◆ **Dataset records**:

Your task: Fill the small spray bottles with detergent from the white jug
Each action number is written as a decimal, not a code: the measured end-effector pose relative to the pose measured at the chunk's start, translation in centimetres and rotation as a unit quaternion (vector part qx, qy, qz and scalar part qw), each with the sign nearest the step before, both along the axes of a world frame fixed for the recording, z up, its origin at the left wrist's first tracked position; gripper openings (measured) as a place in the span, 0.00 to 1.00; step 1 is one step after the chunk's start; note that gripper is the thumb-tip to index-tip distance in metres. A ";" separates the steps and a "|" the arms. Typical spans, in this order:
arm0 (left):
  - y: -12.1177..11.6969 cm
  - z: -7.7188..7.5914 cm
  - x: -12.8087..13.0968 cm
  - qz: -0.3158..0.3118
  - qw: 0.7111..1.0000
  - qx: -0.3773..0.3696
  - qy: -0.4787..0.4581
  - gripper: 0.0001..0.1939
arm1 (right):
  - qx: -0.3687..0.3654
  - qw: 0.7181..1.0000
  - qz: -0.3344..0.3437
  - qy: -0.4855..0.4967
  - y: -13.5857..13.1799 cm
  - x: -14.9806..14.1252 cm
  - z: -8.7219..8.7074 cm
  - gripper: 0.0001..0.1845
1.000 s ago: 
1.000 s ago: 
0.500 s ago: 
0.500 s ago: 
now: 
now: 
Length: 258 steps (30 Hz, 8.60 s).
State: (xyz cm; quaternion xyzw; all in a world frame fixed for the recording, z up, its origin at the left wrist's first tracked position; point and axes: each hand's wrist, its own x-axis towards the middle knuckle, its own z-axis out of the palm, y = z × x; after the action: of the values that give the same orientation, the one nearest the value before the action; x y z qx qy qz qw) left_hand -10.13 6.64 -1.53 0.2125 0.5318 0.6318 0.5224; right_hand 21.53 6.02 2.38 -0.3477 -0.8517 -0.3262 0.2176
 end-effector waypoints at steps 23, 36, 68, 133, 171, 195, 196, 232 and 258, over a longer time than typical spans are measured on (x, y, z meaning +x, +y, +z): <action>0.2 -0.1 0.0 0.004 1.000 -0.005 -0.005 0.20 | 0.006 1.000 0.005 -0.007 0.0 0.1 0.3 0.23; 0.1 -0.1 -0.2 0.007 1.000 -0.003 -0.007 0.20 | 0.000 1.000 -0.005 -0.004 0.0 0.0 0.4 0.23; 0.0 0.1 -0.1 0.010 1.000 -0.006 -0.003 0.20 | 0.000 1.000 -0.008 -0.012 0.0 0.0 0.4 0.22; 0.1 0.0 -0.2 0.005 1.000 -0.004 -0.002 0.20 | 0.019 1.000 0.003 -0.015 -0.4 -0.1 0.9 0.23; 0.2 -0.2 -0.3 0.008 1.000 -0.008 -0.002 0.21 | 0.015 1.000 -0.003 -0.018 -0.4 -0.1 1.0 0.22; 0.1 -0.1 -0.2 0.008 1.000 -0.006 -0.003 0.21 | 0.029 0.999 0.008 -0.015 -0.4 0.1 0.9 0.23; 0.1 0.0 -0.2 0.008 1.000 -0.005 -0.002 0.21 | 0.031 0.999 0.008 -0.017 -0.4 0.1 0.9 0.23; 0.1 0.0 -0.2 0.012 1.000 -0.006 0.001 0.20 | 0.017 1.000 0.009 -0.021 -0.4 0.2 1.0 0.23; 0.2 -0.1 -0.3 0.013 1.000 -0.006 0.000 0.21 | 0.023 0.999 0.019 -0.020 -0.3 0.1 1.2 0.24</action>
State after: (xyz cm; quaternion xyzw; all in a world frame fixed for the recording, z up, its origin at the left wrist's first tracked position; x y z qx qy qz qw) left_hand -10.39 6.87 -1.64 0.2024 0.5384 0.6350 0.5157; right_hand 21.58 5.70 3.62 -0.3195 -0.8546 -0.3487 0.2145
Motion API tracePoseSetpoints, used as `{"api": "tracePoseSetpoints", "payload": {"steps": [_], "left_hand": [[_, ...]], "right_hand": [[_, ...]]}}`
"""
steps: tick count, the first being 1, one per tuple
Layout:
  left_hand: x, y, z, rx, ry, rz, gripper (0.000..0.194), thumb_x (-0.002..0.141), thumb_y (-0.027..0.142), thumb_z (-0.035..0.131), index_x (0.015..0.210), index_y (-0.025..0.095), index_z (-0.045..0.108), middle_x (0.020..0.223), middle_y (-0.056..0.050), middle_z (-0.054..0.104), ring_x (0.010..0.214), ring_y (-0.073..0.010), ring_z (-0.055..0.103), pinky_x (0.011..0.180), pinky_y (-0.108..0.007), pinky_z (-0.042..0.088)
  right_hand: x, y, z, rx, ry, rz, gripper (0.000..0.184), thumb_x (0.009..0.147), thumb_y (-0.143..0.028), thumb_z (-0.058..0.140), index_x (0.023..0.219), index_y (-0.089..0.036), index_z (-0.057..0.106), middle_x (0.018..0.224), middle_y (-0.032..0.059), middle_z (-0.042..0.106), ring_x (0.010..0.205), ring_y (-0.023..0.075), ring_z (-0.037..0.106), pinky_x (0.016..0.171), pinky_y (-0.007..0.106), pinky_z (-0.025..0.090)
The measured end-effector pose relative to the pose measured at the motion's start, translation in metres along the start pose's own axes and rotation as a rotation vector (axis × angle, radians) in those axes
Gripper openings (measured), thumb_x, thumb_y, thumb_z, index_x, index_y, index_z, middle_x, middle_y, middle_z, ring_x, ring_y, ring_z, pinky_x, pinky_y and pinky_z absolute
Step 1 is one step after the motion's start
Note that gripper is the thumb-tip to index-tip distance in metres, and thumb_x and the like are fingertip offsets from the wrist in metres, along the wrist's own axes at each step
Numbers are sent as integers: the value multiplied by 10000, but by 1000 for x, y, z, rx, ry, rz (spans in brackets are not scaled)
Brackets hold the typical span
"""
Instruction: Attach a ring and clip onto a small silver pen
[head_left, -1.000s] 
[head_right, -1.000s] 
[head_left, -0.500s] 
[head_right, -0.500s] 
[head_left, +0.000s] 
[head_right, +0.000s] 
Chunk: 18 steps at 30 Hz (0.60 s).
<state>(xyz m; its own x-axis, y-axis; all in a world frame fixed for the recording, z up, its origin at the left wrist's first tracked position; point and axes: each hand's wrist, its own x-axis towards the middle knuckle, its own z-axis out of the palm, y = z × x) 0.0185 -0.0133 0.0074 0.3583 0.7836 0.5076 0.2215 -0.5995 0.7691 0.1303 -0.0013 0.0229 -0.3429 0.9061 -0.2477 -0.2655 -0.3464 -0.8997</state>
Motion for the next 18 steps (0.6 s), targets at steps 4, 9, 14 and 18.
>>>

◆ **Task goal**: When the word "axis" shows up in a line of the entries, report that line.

◆ **Task output**:
State: (xyz cm; quaternion xyzw; all in a world frame fixed for the recording, z up, its origin at the left wrist's first tracked position; point and axes: each hand's wrist, its own x-axis towards the middle knuckle, its own z-axis out of the palm, y = z × x; after the action: of the values that give the same orientation, the one nearest the value before the action; x y z qx qy qz qw) left_hand -10.13 6.64 -1.53 0.2125 0.5318 0.6318 0.5224; right_hand 21.53 6.02 2.38 -0.3477 -0.8517 -0.3262 0.2176
The measured end-effector pose relative to the pose measured at the motion's start, translation in metres along the start pose's own axes and rotation as a rotation vector (axis × angle, radians) in those axes
<state>(xyz m; its own x-axis, y-axis; all in a world frame fixed for the recording, z up, its origin at the left wrist's first tracked position; point and axes: each hand's wrist, its own x-axis towards the middle knuckle, its own z-axis out of the palm, y = z × x) 0.0185 -0.0133 0.0074 0.3583 0.7836 0.5076 0.2215 -0.5995 0.7691 0.1303 -0.0013 0.0229 -0.3429 0.9061 -0.2477 -0.2655 -0.3464 -0.8997</state>

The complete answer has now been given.